Helen Bertram (born Lulu May Burt; August 30, 1865 – September 24, 1953) was an American actress and singer in comic opera and musical theatre. She was also known for her tumultuous private life.

==Early life==
Lula May Burt was born in 1865 (some sources give 1869) in Tuscola, Illinois, the daughter of William Neal Burt and Caroline Burr Burt. She was raised in Paris, Illinois and in Indianapolis, Indiana. She studied voice with Tecla Vigna at the Cincinnati Conservatory of Music.

==Career==
Bertram sang in comic opera with the Emma Abbott Opera Company, the Heinrich Conried Opera Company, the Bostonians, the McCaull Comic Opera Company, Henry E. Abbey's English Opera Company, and the Carl Rosa Opera Company. Her roles included Selena in Mignon, Serpolette in The Chimes of Normandy, Arline in The Bohemian Girl, Adalgisa in Norma, Prince Julius in The King's Fool, Farina in The Tar and the Tartar (for which she danced barefoot), and Stella in Clover.

On Broadway, she appeared in musicals Robin Hood (1900), The Viceroy (1900), Foxy Quiller (1900), The Prince of Pilsen (1903), The Gingerbread Man (1905–1906), The Land of Nod and the Song Birds (1907), and again in Robin Hood (1932). Bertram appeared in two films, The Lightning Conductor (1914), a silent picture which included her daughter in the cast, and Rhythm on the River (1940), with Bing Crosby and Mary Martin. She also appeared in vaudeville shows.

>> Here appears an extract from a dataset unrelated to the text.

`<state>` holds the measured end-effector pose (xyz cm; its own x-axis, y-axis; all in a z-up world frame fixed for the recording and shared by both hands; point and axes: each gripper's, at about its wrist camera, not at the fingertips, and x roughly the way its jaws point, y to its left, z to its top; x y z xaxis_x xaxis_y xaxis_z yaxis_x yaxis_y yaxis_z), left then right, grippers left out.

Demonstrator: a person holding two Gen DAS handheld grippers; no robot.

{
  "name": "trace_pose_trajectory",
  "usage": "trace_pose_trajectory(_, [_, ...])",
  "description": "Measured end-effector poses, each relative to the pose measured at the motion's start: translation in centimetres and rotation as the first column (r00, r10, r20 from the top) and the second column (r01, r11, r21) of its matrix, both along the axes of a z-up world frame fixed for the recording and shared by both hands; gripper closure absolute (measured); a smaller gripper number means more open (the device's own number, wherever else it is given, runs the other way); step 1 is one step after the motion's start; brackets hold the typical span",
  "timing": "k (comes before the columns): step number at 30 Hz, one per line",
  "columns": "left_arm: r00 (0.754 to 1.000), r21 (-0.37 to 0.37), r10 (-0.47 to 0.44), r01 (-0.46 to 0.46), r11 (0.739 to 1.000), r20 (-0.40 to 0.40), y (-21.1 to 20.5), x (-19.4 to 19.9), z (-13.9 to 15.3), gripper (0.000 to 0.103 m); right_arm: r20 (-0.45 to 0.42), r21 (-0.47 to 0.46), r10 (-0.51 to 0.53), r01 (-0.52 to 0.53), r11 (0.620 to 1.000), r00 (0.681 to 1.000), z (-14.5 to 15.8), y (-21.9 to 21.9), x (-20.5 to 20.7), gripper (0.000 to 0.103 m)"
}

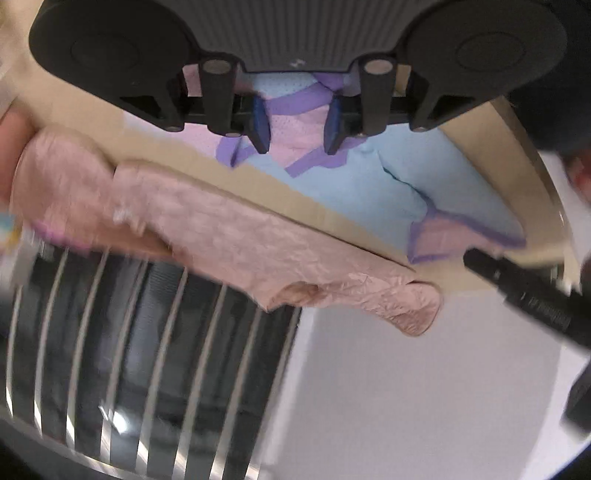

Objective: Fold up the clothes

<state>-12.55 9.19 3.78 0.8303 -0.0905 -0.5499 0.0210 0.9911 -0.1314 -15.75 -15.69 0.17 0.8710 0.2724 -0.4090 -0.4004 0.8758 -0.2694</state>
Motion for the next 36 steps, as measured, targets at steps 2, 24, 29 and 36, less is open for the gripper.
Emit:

She and her daughter were both active in the suffrage movement in Los Angeles.

==Personal life==
Events in Helen Bertram's private life were regularly detailed in newspapers, including adultery, divorce, embezzlement, and bankruptcy. Among her reported eccentricities, she wore a gold locket or chamois pouch containing her second husband's ashes, for several years after his death.

Bertram married three times, to Italian musician Achille Tomasi (from 1888 to 1894), English actor Edward J. Henley, a younger brother of poet William Ernest Henley (from 1894 to 1897), and English actor Edward J. Morgan (from 1903 to his death in 1906). She divorced Tomasi; her other two husbands died. She had one daughter with Tomasi, actress and screenwriter Rosina Henley (1890–1978), who took and kept her stepfather's name; Rosina Henley married British film director Harley Knoles. Bertram moved to Los Angeles in 1910. Helen Bertram died in 1953 in Los Angeles.